In 2012, the members of IUCN world conservation congress addressed the issue of bear farming with the following promises: – to conduct research to identify alternative bear bile substitutes, to implement monitoring systems to track wild sun bears, and to encourage Korea and Vietnam in ending illegal trade of sun bears. Additionally, CITES – Convention on International Trade of Endangered Species of Wild Fauna and Flora – has promised to implement legislations to prevent illegal trade of sun bears. It should also be noted that trade of bear bile is legal in mainland China and Japan, but illegal in Cambodia, Myanmar, Singapore, Thailand, Vietnam, and Malaysia. Even though local sun-bear conservation groups have dedicated themselves to creating awareness of illegal bear trade among the public, participation from local medicine practitioners and the public are much needed to put an end to this barbarous trade.

Actually, the flourishing of illegal bear trade and the growing number of rescue centers seem to progress in parallel with no meeting point. The very fact that illegal bear trade is conducted openly is a proof that there are enough loopholes in the local societies of Southeast Asia. So, what do you think can be done to gradually bring down illegal trade of sun bears and other wildlife species? Do you think any of the solutions given below would work?
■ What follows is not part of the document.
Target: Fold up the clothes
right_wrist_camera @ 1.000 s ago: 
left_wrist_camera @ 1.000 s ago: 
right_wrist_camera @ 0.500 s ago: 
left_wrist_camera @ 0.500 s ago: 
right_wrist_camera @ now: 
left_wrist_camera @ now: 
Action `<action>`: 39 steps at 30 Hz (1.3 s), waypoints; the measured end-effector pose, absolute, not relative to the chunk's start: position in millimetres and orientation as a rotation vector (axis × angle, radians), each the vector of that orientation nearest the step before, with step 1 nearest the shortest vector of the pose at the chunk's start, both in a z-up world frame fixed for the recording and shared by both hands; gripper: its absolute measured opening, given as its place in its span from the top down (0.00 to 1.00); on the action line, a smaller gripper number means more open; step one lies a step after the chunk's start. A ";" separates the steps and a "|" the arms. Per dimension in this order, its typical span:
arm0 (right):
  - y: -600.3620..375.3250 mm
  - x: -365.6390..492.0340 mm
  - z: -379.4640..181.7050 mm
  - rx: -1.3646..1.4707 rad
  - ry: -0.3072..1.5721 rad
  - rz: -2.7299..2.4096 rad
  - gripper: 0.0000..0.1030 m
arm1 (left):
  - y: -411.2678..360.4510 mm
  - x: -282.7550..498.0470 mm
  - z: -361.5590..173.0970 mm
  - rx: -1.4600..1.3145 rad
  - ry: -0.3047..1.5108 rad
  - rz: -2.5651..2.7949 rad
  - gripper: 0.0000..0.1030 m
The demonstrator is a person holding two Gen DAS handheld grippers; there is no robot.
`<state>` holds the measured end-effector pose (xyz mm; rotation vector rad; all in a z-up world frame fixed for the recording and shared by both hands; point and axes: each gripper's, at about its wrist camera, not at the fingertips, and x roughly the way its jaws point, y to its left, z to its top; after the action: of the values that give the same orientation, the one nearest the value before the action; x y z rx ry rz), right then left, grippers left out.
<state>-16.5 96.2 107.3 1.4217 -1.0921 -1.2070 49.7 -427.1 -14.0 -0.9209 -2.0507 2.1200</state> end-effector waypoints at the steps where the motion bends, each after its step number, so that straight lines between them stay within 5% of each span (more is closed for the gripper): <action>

  1. Complete overhaul of local practices and system: The irony of taking legal actions to clampdown bear trading is that the bear farmers keep relocating to places that have lax rules. However, the bear farmers can’t be blamed as most of them are poor people looking for ways to have a livelihood; so they have eventually become quite immune to the condition of bears in bear farms. However, merely finding ways to improve the economic conditions of farmers won’t help to put an end to such barbarous act. Therefore, a complete overhaul of the system and the society is needed to address such inhuman, cruel practice.
  1. Encourage research to find alternative solutions to traditional medicines: The major consumers of bear products are traditional medicine practitioners. A viable solution is to encourage research to find better, safer alternative to bear bile products. If bear bile extracted in such a barbarous way is what is needed to cure ailments of human beings, then how are the people of other nations meeting their medical needs.
  1. Profitable alternative solution:

Animal poaching has been in practice since the time of ancient Aztecs and Mayans. But, teaching the local population about morals and ethics behind cruel treatment could be effective, provided they are shown a holistic approach to find alternative means to generate income based on the principles of sustainability. Given the fact that most of the Southeast Asian regions have rich soil with amiable climate, finding different social and economical models based on natural resources could put an end to cruel practices.